April, 2011

Inflation in EM — What are the drivers?

Over the past two quarters, emerging markets have experienced growing inflationary pressures, as we have seen headline inflation figures in much of this region rise steadily.

We believe the drivers of this inflation are twofold: One is temporary shocks to these economies, which should mitigate by the second half of this year, and the second is a longer term structural shift towards a new normal level of inflation.


Temporary shocks from foods will ease

The first driver of inflation in the emerging markets has been what we view as short term shocks to the system, primarily food price inflation.

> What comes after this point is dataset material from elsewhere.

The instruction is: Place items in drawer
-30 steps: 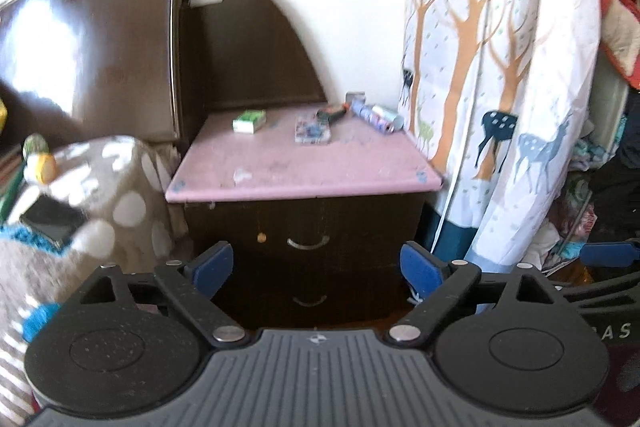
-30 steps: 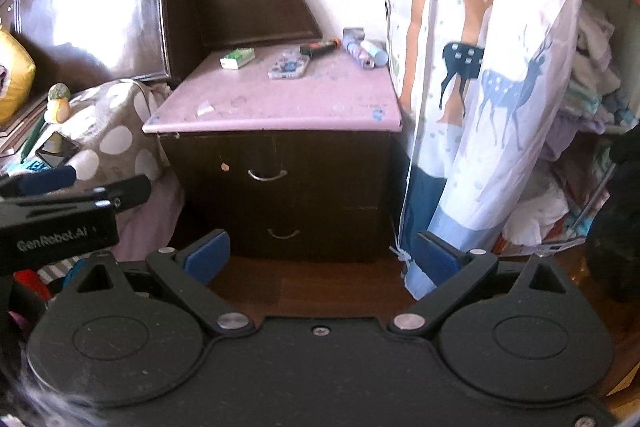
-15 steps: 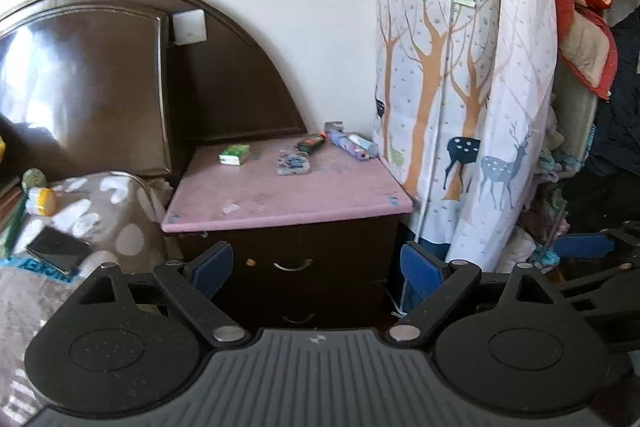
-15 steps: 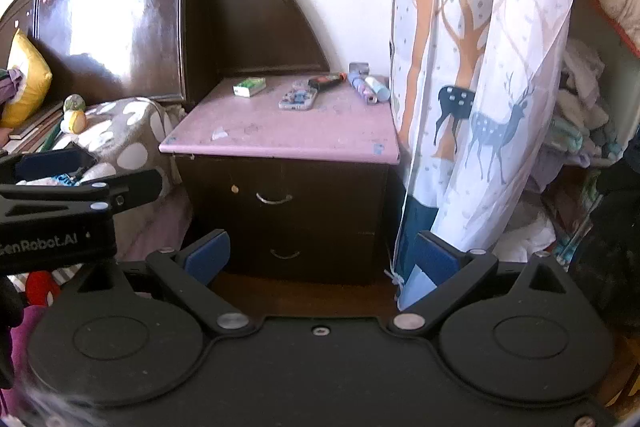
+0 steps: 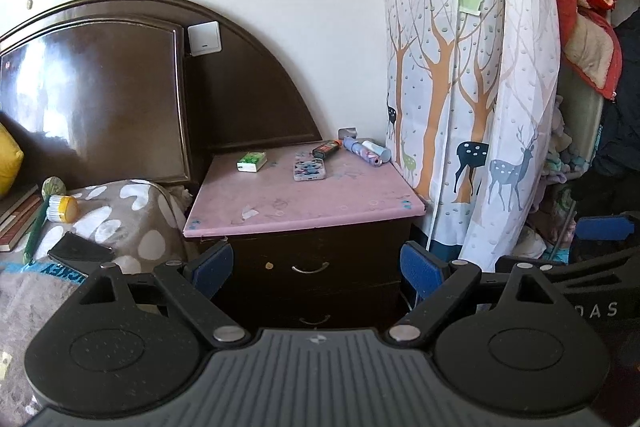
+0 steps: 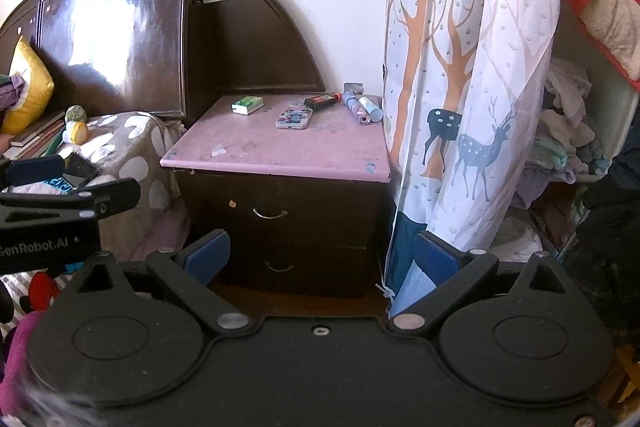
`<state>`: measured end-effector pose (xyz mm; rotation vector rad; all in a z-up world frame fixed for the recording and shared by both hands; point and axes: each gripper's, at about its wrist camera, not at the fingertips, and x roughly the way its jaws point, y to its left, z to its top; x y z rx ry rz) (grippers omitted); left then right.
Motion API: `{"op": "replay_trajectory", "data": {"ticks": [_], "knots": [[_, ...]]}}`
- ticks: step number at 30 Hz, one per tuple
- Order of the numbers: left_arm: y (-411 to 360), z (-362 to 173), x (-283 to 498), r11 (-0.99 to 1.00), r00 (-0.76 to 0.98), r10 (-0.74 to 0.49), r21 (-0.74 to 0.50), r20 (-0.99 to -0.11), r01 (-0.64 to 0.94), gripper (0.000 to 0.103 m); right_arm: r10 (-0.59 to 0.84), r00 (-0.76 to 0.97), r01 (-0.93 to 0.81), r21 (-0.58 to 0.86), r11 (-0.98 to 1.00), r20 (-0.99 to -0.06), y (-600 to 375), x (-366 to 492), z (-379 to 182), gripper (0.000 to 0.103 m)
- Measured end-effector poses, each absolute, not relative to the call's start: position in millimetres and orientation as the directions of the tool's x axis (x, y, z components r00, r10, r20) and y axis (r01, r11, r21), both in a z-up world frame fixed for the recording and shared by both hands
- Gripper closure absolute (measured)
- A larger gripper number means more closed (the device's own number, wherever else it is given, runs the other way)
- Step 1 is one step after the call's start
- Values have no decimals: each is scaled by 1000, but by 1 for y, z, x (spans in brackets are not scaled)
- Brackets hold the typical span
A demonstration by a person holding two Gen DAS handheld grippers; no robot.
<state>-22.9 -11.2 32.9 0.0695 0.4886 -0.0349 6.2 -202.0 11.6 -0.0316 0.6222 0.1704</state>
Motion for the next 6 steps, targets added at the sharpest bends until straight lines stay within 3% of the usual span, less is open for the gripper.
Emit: {"op": "replay_trajectory", "data": {"ticks": [6], "knots": [[-7, 34, -26, 998, 884, -26, 42, -466, 52, 12, 153, 802, -174, 19, 985, -577, -199, 3, 14, 3]]}}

As detailed below, we believe that inflationary pressures will diminish progressively, given food supply shocks are expected to ease in the second half of 2011 and governments have been issuing swift policy responses in several emerging market countries.

As seen in the chart below, food price increases have been large contributors to inflation in the emerging markets. Excluding food price increases, however, core inflation figures in the emerging markets appear much more benign.

Food prices have risen comparably in the developed markets as well, but food accounts for a much larger percentage of the consumer price index (CPI)1 for many emerging market countries and thus will impact overall inflation numbers at a disproportionate rate. For example, food comprises nearly 33% of China's CPI and 38% of Russia's. By contrast, in the United States, food comprises about 8% of the CPI and in the United Kingdom, food accounts for about 11% of CPI. So, while developed nations are experiencing similar increases in food prices, the impact of food inflation on their headline inflation numbers is not as great.

We think there are several reasons to believe that the recent food inflation will be temporary. First, we believe the negative impact of weather volatility may mitigate this year. According to the FAO (Food and Agriculture Organization of the United Nations), there have been weather surprises throughout the second half of 2010, which had negatively impacted food supply globally. We expect more favorable prospects for 2011 if weather conditions are less volatile.

Second, we believe the governments of emerging market nations have been proactive in monetary policy when responding to signals of inflation. For example, after an almost three-year hiatus, we have seen China raise interest rates three times since October, 2010 to the current one-year lending rate of 6.06%.2 Other emerging market countries including India, Brazil, Korea, and Indonesia, have also raised interest rates in early 2011 as well - while the long-term impact and effectiveness of such policy moves remain to be seen, we believe that governments in such developing countries are reacting appropriately to inflationary pressures.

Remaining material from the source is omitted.